Now here’s the thing: Bennett heads Jewish Home, a small party to the right of Prime Minister Benjamin Netanyahu’s Likud. Bankruptcy lawyer David Friedman, whom Trump has named as U.S. ambassador to Israel, is closely tied to a smaller faction in Israeli politics that is even further to the right.

Trump’s choice of ambassador is a drastic intrusion into Israeli politics on the side of a radical, anti-democratic fringe. The pick signals that Washington is abandoning the goal of a peaceful resolution of the Israeli-Palestinian conflict based on two states. It signals American assent, even support, for permanent denial of basic rights to Palestinians. In parallel, it undermines moderate Palestinians and empowers extremists.

Friedman’s tightest personal connection in Israel, by all accounts this week, is Ya’akov Katz, a founder of the settlement of Beit El near Ramallah and of the yeshiva (Talmudic seminary) there. Friedman is president of the U.S. fundraising arm of the Beit El yeshiva. In a radio interview Sunday, Katz said that he and Friedman were “like brothers … it’s a friendship that goes back decades.” Under the yeshiva’s auspices, Katz helped create Arutz 7, originally a pirate radio station, now a digital news platform feeding the echo chamber of hard-line settlers. A couple of terms back, Katz served in the Knesset as head of the National Union, a collection of ultra-nationalist splinter groups. In elections since then, afraid of not getting enough votes to make it into parliament on its own, the party has run as part of Jewish Home — and has put pressure on Bennett at signs of what it regards as ideological compromise.

Some of Friedman’s own most outrageous statements have been made in articles he wrote for Arutz 7 — his description of supporters of the dovish pro-Israel lobby J Street as “worse than kapos,” his accusation that President Obama emanates “blatant anti-Semitism,” his portrayal of Israel’s Arab citizens as disloyal freeloaders on its health system and universities. But he talks to the mainstream press as well. It was in an interview to Haaretz that Friedman said that “nobody really knows how many Palestinians live there,” meaning the West Bank. That’s not a throw-away line; it’s a pledge of allegiance to the demography-denial school of the Israeli right, which reduces Palestinian population figures to “prove” that annexation of the West Bank won’t create a binational state.

Gradations of intransigence on the Israeli right may seem irrelevant from afar, but they matter.
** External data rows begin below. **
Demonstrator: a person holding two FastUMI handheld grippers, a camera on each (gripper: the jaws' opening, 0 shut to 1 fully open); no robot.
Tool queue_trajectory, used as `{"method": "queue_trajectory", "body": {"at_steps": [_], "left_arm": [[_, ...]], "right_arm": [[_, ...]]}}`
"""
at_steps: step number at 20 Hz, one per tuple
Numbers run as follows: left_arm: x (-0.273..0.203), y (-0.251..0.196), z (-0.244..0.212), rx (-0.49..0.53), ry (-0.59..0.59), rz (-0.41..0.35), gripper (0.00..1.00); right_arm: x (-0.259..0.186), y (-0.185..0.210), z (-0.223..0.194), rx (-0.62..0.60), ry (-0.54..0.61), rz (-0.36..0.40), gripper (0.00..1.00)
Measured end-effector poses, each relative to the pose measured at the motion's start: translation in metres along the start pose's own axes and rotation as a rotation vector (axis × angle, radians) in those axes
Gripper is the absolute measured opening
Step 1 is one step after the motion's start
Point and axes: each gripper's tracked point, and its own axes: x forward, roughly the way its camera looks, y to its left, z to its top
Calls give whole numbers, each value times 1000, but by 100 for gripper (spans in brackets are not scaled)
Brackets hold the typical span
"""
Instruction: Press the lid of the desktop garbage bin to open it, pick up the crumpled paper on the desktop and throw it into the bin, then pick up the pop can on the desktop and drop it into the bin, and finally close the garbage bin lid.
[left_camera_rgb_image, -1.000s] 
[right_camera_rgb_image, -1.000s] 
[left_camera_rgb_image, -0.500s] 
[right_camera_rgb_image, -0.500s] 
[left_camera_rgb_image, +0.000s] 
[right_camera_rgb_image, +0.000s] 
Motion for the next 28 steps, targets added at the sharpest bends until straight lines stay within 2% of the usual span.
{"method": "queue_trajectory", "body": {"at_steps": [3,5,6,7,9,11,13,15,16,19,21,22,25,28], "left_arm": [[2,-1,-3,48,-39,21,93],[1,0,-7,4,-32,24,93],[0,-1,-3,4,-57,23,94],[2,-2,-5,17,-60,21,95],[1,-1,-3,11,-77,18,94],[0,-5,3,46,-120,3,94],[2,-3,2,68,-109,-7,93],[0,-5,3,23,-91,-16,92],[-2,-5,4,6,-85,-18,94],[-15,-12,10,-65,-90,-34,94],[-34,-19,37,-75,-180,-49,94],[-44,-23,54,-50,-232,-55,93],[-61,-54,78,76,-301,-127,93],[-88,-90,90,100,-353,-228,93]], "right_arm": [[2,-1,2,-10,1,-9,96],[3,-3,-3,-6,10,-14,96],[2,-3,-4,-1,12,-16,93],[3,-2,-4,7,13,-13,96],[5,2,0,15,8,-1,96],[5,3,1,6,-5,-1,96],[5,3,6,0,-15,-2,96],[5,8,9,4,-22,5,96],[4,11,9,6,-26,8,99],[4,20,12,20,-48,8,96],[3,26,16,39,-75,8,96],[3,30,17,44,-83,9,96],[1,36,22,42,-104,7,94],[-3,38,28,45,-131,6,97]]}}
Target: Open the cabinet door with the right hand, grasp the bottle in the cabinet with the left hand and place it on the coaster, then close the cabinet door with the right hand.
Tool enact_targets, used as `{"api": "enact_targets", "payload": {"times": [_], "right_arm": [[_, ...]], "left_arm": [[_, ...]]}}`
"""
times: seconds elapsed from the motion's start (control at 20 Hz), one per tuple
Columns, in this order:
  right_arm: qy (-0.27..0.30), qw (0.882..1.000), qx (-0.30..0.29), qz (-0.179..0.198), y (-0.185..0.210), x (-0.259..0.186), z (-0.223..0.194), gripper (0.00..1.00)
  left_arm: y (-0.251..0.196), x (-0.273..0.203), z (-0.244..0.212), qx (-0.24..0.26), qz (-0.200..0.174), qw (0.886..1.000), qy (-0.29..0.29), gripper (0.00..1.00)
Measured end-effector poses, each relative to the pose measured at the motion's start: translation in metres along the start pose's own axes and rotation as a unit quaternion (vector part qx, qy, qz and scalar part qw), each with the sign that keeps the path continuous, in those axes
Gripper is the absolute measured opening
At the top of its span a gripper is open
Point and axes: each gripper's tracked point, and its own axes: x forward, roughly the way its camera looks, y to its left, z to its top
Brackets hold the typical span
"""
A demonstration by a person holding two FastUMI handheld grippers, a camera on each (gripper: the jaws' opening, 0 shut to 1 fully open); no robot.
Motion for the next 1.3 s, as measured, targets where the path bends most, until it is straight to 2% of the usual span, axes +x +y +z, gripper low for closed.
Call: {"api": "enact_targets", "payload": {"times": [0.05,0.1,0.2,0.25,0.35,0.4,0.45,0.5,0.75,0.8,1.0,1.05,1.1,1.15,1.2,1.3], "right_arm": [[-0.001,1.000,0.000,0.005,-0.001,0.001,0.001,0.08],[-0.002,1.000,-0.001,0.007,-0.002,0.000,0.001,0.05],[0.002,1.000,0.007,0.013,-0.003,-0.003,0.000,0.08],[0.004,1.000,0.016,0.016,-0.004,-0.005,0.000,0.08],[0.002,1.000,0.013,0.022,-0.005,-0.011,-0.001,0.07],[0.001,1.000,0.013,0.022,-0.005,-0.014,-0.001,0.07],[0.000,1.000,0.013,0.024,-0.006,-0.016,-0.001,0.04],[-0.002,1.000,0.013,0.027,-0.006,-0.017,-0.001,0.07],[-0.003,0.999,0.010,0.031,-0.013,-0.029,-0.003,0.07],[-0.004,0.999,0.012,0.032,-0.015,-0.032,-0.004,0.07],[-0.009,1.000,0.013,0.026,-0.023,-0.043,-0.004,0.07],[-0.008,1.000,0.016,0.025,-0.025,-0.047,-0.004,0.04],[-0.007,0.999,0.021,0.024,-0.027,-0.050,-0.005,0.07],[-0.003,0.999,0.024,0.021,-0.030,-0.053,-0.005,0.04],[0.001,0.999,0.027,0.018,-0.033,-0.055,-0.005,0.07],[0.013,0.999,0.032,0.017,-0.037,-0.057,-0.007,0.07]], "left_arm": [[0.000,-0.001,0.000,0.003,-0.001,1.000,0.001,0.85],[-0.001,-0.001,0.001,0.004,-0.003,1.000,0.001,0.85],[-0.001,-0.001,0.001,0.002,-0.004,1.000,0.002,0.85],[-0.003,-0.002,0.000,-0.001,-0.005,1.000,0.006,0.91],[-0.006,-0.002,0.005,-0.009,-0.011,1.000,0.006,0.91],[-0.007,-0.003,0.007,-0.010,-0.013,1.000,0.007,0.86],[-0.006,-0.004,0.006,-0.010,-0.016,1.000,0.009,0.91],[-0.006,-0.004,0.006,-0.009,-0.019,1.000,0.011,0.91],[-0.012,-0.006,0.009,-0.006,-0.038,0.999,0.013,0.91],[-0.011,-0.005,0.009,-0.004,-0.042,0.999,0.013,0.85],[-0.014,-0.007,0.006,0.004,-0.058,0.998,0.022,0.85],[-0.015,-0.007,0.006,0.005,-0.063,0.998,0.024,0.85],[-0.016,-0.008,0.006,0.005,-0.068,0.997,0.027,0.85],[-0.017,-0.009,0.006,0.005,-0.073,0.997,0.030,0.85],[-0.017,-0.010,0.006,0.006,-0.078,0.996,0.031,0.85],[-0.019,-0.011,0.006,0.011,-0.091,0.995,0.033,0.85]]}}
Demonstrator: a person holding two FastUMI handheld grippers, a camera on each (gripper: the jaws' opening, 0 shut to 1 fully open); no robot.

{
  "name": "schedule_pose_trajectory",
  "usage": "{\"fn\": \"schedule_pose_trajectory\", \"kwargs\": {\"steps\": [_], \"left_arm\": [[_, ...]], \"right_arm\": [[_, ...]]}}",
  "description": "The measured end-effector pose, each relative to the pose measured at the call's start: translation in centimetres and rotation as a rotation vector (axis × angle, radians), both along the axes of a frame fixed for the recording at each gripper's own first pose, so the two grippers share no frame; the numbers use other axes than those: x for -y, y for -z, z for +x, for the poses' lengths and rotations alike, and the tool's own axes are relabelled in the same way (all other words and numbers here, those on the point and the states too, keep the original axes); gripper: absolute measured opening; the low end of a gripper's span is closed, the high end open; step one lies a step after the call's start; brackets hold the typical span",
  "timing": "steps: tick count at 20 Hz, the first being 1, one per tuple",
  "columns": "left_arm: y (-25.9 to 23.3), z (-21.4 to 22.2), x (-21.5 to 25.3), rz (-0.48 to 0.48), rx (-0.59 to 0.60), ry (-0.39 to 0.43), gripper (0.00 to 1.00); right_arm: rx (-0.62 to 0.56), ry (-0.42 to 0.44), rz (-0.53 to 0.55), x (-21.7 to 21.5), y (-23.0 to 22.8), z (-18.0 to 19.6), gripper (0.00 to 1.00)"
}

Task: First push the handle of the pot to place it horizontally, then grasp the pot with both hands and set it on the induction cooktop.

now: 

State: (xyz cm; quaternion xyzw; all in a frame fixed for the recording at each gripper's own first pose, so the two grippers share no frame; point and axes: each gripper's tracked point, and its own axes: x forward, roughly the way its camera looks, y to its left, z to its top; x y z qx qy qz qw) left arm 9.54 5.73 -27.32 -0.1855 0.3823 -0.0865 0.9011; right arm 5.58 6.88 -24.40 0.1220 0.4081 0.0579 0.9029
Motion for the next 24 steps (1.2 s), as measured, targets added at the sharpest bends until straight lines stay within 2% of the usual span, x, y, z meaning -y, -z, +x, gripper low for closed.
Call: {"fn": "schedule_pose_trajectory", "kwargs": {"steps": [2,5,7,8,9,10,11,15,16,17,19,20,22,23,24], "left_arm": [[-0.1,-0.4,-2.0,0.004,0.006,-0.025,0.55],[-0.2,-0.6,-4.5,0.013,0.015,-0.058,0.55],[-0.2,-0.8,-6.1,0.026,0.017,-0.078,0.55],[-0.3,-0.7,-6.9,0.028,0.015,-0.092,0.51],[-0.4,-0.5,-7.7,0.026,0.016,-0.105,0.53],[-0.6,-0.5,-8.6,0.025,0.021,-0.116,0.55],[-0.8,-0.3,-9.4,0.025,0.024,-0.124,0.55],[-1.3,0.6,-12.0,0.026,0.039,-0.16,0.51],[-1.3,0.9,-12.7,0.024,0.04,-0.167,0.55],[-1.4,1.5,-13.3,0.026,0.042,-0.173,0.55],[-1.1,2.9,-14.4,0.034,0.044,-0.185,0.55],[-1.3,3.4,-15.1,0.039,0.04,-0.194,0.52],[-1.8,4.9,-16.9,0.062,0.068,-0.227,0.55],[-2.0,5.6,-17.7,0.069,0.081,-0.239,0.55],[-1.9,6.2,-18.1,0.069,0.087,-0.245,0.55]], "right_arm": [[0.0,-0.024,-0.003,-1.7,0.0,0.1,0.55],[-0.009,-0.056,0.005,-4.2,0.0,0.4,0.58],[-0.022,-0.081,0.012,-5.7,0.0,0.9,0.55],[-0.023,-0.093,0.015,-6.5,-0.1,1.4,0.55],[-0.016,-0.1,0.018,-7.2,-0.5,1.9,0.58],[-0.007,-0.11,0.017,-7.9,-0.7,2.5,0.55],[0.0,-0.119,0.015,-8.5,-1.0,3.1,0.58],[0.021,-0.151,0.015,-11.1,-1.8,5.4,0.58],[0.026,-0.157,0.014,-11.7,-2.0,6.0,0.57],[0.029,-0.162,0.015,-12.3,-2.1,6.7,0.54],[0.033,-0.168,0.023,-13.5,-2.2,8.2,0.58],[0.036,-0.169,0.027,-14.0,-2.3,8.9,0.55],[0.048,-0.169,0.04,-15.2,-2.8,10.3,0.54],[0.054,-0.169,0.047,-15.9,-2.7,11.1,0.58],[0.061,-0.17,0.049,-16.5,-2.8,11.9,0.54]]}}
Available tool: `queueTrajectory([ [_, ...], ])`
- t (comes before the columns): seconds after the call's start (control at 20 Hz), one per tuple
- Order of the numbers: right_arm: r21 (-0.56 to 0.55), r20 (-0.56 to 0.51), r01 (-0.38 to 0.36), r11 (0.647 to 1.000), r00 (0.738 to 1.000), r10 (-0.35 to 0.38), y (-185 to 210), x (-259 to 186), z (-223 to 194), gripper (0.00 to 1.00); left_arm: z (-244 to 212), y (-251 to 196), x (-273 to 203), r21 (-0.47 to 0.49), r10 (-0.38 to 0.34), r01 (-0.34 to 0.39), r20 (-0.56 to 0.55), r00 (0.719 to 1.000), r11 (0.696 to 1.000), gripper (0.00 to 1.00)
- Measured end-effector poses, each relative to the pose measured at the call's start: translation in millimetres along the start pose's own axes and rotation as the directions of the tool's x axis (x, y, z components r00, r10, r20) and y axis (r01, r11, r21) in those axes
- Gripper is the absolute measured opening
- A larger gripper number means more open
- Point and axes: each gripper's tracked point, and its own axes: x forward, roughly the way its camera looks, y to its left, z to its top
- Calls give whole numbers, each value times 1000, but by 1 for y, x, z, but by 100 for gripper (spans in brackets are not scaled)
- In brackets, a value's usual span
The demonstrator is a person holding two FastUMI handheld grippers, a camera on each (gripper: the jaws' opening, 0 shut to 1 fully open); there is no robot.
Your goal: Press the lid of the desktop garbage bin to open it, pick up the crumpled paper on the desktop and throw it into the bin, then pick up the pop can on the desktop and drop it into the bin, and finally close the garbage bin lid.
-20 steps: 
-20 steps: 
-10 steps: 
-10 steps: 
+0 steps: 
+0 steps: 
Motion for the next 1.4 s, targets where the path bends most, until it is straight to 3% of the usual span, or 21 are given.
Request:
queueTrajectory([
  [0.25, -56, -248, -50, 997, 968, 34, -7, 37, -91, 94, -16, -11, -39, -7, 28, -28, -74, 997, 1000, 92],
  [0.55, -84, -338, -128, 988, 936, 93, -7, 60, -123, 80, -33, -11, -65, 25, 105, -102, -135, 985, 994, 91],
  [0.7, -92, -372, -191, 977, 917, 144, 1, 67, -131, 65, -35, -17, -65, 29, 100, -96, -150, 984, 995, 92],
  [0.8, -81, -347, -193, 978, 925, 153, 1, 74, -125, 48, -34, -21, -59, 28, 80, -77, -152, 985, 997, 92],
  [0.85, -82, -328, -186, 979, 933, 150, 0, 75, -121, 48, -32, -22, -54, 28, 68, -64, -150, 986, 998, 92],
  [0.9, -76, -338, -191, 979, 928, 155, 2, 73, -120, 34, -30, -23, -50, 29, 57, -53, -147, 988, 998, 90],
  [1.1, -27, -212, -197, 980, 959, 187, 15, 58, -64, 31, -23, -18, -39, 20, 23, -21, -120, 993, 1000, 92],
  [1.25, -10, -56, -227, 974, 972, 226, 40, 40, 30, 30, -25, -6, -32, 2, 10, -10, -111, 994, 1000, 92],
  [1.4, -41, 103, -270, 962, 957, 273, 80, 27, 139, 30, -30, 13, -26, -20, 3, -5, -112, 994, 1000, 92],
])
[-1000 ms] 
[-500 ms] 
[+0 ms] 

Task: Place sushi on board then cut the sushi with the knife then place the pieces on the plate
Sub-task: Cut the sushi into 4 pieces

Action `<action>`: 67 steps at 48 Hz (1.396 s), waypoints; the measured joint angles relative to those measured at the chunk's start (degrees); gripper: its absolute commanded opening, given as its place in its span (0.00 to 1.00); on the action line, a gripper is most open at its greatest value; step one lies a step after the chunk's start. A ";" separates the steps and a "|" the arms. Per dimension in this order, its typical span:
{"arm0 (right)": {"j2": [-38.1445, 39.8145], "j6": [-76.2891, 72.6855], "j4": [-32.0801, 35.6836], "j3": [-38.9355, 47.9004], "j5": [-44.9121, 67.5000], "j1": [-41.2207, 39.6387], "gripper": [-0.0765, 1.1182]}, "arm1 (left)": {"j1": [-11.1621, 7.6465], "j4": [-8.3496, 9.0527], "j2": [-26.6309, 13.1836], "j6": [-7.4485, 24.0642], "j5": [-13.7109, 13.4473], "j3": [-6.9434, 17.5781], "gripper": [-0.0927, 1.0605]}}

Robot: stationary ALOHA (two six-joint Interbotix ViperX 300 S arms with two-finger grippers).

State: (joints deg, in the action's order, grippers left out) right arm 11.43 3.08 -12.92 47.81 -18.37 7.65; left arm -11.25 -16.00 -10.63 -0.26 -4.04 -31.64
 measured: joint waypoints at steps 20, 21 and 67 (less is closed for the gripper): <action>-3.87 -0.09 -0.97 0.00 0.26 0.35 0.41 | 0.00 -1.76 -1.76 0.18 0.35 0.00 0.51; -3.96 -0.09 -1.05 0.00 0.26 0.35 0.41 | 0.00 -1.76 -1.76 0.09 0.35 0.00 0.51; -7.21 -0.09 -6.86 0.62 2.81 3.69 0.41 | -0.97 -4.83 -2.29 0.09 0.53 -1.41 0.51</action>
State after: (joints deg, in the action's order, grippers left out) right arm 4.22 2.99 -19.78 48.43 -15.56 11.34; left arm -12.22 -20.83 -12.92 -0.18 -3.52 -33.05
Netanyahu’s claim to support a two-state agreement fits the classic definition of hypocrisy as the tribute that vice pays to virtue. Yet the tribute, exacted under American pressure, matters. It helps maintain support for a two-state solution as a political virtue in Israel, a centrist position — albeit one that can be realized only under a different political constellation.

The appointment of Friedman, the public statements he is likely to make once he arrives in Israel, the triumphant visits he would likely pay to settlements — all would shift the balance within the ruling coalition and possibly within Israeli politics as a whole. It would accelerate the trend toward annexation, which would mean the death of Israeli democracy — or the creation of a binational state binding two unreconciled peoples.

Meanwhile, Friedman’s arrival is likely to extinguish hope among Palestinians that they could achieve independence by diplomatic means — or perhaps by any peaceful means. I don’t care to lay out where this could lead. It scares me.

Trump’s choice of Friedman is reckless and irresponsible, which is not particularly surprising in view of everything else he’s done. But Israelis and Palestinians will pay the price for his recklessness. The announcement itself has already done harm. The Senate still has a chance to block the appointment, and to show that the United States has not positioned itself on Israel’s radical right.